Extracted records
•••

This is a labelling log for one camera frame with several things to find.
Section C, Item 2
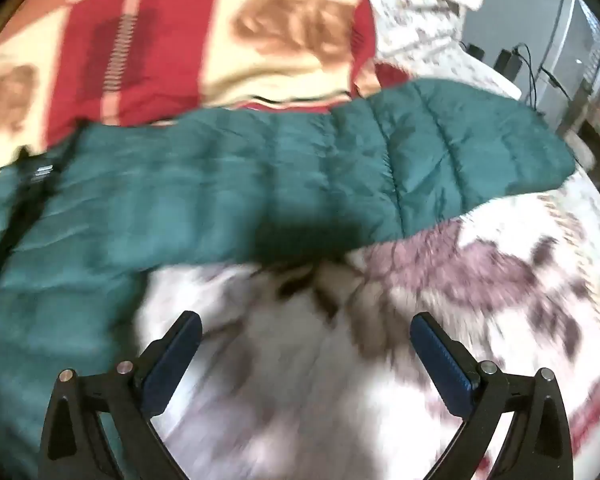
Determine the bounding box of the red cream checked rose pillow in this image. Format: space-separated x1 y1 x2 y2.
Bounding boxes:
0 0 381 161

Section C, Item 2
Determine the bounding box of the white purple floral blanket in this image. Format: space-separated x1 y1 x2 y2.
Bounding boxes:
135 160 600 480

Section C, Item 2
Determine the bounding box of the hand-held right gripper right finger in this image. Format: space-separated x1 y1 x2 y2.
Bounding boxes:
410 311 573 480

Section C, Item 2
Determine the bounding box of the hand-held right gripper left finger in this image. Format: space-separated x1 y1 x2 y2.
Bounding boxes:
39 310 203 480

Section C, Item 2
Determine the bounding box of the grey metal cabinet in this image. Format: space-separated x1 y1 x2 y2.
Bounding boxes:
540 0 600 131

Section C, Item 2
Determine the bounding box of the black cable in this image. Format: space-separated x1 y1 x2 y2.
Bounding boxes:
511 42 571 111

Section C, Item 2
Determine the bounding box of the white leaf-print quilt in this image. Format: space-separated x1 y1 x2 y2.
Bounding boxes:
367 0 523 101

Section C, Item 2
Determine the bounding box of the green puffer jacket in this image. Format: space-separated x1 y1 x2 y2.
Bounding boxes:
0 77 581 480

•••

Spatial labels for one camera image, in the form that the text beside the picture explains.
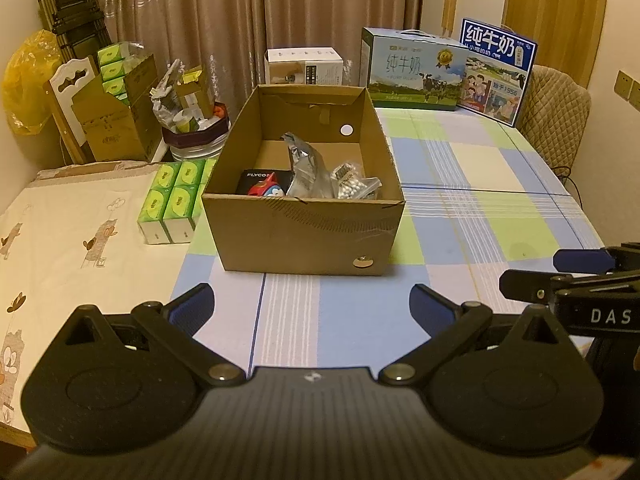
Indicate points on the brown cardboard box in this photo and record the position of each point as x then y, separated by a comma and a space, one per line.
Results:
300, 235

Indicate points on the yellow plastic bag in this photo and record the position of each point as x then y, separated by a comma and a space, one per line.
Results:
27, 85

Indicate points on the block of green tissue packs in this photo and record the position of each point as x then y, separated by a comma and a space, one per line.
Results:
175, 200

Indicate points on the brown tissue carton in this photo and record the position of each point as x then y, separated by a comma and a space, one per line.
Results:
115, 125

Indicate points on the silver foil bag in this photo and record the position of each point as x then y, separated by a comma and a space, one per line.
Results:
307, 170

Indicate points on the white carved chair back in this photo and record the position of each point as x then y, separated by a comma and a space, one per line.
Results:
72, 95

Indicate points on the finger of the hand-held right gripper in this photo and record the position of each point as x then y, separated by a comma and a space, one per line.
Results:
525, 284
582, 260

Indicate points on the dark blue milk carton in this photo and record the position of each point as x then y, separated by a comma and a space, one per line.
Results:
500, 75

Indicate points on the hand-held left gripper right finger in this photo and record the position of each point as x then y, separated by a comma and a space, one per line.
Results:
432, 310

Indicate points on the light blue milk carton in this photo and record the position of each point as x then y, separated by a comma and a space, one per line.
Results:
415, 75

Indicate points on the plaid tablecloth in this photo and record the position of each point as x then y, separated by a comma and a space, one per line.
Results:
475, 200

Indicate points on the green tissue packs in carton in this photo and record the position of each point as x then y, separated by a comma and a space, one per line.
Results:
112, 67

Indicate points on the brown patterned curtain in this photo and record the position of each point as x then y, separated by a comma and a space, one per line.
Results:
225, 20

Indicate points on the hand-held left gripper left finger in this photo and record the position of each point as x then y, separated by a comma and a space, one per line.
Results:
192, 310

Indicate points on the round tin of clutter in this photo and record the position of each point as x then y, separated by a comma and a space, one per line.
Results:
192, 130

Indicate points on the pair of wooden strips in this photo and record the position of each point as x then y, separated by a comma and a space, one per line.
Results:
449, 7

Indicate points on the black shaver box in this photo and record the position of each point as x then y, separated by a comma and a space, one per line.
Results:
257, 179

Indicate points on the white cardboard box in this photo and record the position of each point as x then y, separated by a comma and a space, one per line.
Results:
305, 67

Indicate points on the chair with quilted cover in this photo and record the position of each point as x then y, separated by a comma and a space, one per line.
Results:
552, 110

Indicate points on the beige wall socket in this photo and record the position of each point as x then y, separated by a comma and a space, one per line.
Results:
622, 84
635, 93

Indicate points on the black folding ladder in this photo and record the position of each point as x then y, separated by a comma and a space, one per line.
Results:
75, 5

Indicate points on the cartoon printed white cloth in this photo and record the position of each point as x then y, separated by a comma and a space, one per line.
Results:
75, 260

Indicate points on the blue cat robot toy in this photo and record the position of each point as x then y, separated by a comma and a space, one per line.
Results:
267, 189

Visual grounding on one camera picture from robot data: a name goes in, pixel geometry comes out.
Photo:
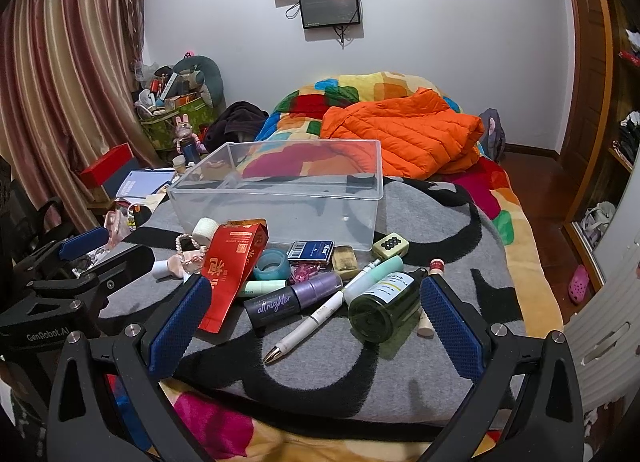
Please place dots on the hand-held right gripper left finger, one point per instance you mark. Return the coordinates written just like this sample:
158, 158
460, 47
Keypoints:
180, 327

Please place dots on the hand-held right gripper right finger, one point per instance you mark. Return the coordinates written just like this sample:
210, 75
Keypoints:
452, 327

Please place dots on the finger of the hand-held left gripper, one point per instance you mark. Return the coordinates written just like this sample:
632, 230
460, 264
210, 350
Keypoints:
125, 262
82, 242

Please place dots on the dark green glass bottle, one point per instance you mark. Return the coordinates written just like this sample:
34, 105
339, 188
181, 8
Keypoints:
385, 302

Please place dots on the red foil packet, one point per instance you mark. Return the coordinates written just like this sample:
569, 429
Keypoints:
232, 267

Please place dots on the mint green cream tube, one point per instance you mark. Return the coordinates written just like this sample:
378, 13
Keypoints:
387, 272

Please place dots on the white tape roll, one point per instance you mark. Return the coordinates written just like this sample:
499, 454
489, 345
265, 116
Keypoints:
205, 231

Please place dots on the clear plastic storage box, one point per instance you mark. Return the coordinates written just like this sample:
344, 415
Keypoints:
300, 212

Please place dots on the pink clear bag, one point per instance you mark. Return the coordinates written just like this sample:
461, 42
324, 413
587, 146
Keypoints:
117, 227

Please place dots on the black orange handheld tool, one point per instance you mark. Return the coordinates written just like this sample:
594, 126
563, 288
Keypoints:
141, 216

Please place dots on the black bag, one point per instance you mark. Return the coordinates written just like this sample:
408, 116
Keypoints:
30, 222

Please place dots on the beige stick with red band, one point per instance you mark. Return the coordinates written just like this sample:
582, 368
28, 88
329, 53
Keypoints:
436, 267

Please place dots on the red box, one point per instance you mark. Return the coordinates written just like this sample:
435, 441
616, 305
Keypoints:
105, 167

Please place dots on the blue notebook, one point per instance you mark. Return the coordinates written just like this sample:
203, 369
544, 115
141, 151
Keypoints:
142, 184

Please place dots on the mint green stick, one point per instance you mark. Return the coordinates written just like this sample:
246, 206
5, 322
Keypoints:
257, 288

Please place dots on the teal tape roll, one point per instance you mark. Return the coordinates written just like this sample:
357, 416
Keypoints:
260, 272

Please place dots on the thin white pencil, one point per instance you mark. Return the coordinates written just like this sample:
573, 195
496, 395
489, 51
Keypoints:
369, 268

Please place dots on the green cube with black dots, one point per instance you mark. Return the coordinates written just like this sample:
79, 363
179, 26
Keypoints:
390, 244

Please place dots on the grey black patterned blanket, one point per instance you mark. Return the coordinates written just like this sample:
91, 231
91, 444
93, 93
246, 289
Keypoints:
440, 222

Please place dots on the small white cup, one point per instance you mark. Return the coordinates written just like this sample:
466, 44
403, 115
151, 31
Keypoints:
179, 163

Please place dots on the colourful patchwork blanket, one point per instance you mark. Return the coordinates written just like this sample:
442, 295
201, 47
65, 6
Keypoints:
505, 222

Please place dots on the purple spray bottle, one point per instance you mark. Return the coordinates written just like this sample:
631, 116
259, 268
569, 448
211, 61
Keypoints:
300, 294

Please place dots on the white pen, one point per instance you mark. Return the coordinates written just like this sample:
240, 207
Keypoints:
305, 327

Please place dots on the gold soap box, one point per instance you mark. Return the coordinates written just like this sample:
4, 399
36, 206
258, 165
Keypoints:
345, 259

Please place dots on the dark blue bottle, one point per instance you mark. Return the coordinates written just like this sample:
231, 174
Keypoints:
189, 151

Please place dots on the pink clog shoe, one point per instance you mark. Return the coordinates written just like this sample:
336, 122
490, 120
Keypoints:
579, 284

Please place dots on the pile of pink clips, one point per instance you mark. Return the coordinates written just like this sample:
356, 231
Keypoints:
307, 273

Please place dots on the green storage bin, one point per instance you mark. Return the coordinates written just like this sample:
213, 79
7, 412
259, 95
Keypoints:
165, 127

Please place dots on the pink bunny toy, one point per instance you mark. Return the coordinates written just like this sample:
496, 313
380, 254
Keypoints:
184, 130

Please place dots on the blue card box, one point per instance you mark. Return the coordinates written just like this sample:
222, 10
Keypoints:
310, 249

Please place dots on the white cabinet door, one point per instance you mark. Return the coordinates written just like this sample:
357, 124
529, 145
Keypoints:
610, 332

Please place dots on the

•••

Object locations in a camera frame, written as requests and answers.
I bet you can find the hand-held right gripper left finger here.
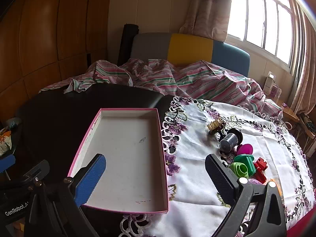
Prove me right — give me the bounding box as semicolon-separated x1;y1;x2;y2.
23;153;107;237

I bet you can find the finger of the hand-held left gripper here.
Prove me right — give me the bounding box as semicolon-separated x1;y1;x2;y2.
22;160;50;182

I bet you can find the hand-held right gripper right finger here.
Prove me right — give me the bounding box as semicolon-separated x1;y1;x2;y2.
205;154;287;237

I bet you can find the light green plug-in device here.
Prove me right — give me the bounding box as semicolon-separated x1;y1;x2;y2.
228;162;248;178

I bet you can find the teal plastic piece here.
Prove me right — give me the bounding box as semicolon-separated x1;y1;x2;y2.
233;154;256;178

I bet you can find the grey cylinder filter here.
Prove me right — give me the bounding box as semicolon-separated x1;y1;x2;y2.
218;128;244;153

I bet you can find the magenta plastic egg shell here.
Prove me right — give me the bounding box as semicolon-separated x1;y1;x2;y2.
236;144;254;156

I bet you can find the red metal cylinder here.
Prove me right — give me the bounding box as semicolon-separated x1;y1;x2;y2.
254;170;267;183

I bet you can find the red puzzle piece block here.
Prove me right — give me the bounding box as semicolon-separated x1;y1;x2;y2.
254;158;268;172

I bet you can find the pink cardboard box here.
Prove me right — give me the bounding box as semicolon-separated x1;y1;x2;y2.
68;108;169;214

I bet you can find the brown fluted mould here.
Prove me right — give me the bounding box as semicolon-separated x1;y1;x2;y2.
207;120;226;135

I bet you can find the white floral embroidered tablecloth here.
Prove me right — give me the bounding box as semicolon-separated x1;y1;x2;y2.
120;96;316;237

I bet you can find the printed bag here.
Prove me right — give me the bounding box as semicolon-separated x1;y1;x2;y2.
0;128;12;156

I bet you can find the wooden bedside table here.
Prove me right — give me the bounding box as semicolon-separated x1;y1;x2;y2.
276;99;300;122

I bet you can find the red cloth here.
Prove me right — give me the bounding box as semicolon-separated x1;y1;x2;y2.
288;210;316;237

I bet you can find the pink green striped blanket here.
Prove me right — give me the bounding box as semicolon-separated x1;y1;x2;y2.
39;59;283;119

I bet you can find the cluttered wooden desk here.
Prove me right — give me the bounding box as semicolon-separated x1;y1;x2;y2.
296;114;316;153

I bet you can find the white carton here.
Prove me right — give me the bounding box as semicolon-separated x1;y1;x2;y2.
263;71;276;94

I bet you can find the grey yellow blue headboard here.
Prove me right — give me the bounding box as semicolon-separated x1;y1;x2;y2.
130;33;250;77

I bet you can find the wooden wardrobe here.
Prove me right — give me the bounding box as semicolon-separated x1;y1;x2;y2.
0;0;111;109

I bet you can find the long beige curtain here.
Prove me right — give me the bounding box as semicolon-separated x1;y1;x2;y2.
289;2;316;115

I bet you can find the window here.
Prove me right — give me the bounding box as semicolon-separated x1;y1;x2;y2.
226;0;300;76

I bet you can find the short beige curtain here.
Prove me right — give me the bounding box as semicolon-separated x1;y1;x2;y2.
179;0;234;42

•••

Work to complete
Copy all lines from the material above that hold the word "piece".

Exercise answer
I bet you can find the teal plastic piece here.
I bet you can find the red puzzle piece block here.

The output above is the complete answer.